I’ve noticed that too many of the offices I go into these days are just, well…there. They’re not offensive, or weird, or ugly, it’s just that so many of them seem like wasted opportunities. Clearly someone had to select, approve, and pay for the “design”. So why does so much of it seem so utterly uninspired? Does no one care? Doesn’t anyone think about how important it is?

Here’s what I’m talking about. This furniture isn’t terrible. It’s functional. And uninspiring.

I have no idea what this office does, but it feels like it was inspired by the former East German Police’s interrogation rooms.

And I know cubicles are, theoretically, a wonderful way to maximize space utlitization, but do the colors have to be so unremittingly dull? It’s kind of sad that someone felt compelled to enliven his or her workspace with a fuschia coat hanger.

When the United States was a manufacturing economy, offices really didn’t matter so much.
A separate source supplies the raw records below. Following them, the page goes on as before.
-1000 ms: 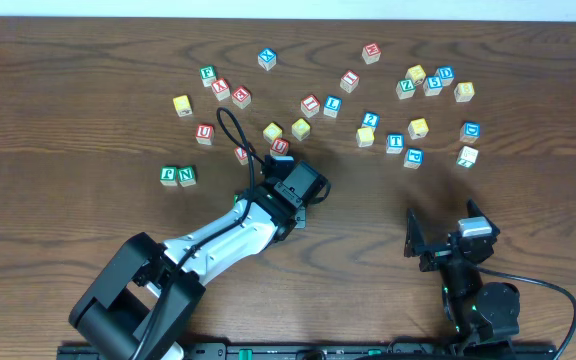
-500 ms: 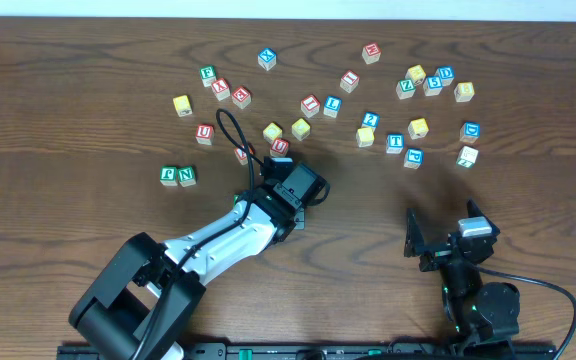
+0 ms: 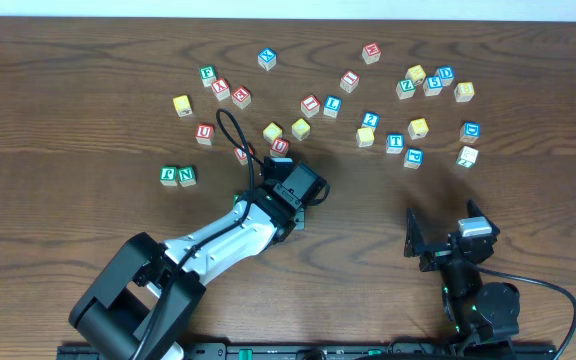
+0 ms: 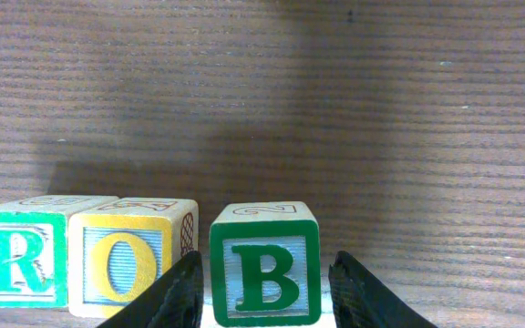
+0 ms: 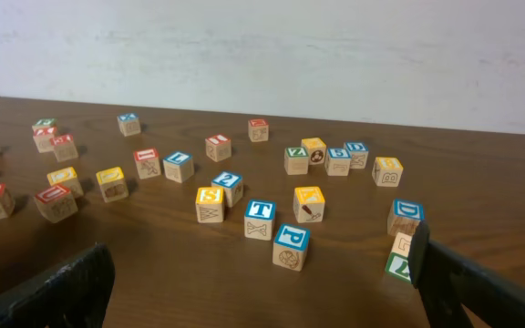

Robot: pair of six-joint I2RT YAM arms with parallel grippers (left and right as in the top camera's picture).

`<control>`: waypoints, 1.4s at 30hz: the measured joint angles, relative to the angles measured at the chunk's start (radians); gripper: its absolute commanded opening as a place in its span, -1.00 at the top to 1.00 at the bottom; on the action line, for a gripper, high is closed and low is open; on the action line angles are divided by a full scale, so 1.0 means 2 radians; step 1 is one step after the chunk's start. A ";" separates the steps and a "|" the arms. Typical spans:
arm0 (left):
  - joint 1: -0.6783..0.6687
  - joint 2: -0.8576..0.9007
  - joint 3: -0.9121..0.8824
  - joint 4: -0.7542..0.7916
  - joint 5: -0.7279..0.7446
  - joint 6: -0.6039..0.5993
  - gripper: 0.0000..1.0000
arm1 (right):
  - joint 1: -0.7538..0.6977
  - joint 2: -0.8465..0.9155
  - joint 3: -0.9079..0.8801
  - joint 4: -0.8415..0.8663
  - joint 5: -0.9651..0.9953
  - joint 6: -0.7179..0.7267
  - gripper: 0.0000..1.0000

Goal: Spell out ROBOT
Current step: 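Set the B block down beside the O block and open left gripper, then raise the left gripper and move it to a yellow O block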

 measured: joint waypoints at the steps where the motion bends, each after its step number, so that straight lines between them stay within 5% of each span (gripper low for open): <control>1: 0.000 0.000 0.000 0.000 0.000 0.000 0.12 | 0.000 0.000 0.000 0.000 0.000 0.000 -0.99; 17: 0.000 -0.009 0.000 -0.001 0.000 0.019 0.12 | 0.000 0.000 0.000 0.000 0.000 0.000 -0.99; 32: 0.008 -0.280 0.010 -0.048 0.000 0.103 -0.16 | 0.000 0.000 0.000 0.000 0.000 0.000 -0.99; 42: 0.045 -0.319 0.011 -0.095 -0.002 0.115 -0.16 | 0.000 0.000 0.000 0.000 0.000 0.000 -0.99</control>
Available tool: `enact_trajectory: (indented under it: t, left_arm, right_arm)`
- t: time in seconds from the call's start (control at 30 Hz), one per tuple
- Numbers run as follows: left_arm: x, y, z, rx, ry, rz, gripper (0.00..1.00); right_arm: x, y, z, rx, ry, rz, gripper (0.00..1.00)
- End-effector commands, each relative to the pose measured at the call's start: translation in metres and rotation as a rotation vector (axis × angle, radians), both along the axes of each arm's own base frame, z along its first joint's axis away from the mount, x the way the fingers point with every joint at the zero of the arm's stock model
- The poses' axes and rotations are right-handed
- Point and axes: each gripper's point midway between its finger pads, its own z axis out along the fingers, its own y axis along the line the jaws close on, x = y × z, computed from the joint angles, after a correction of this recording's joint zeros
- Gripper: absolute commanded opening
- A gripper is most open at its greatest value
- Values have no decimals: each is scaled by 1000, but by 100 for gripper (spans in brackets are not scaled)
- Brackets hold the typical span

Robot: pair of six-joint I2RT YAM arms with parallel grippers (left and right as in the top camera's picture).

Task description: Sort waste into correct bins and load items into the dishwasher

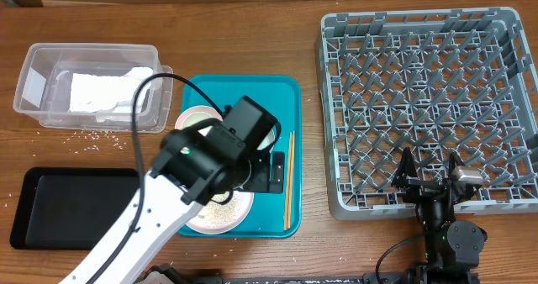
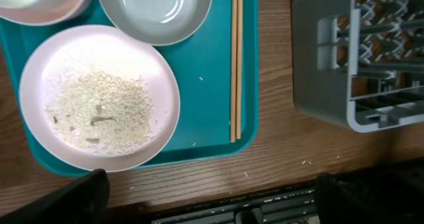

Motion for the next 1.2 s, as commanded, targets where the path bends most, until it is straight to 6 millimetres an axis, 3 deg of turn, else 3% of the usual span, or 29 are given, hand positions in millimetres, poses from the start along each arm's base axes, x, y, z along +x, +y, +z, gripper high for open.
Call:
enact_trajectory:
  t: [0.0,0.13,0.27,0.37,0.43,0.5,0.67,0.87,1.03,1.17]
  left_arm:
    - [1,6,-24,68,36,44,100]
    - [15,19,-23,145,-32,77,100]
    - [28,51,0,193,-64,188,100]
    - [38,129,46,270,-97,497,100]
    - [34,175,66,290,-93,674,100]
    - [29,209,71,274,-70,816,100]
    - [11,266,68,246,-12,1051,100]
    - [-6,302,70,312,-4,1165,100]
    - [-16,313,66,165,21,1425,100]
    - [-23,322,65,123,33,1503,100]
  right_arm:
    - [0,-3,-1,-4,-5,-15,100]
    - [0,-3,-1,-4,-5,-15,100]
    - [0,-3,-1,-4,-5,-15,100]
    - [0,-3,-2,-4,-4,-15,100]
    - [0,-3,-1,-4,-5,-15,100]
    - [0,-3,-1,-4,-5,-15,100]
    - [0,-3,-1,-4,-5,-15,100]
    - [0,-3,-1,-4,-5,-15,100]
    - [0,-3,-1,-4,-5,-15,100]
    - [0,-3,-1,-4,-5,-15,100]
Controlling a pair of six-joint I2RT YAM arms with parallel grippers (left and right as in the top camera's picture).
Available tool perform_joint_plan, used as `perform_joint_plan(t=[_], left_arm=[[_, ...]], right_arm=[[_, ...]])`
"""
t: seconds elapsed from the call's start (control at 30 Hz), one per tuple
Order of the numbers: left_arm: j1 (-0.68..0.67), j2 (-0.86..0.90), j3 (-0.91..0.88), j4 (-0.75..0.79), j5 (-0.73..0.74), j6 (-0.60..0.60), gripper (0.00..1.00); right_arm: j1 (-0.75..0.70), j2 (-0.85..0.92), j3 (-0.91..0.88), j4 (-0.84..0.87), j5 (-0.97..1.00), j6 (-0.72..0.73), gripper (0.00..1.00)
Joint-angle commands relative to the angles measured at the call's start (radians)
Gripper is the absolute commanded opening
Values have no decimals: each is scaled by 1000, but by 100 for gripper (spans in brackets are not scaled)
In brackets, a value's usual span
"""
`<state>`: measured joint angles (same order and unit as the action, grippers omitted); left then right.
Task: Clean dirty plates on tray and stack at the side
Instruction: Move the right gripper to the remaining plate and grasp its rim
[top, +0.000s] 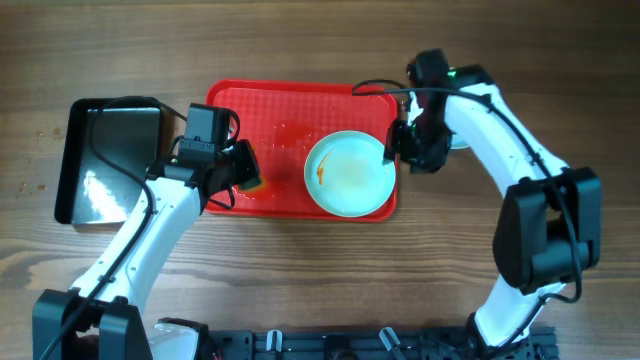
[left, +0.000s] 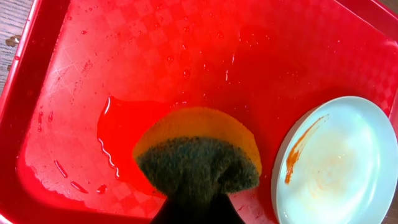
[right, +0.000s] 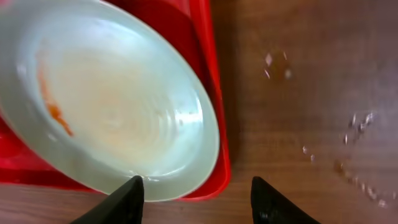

What counted was the factory where we actually made things. But today, we’re moving (faster in some areas, slowly in others) to an information economy, where success will be determined by the quality of ideas. How do the buyers of the “designs” I’ve mentioned above think their choices will inspire their employees? Or do they not really even think about it?

Thousands of corporate “mission statements” crow about how “our employees are our most important asset”, and then ignore the reality of the spaces they work in. If your company’s assets take the elevator down every evening, shouldn’t you pay a little more attention to keeping those assets happy and inspired?

If you’ve ever worked in a dull, we-don’t-care-about-our-employees kind of place, let me know. And if you can include a photo to illustrate your message, all the better.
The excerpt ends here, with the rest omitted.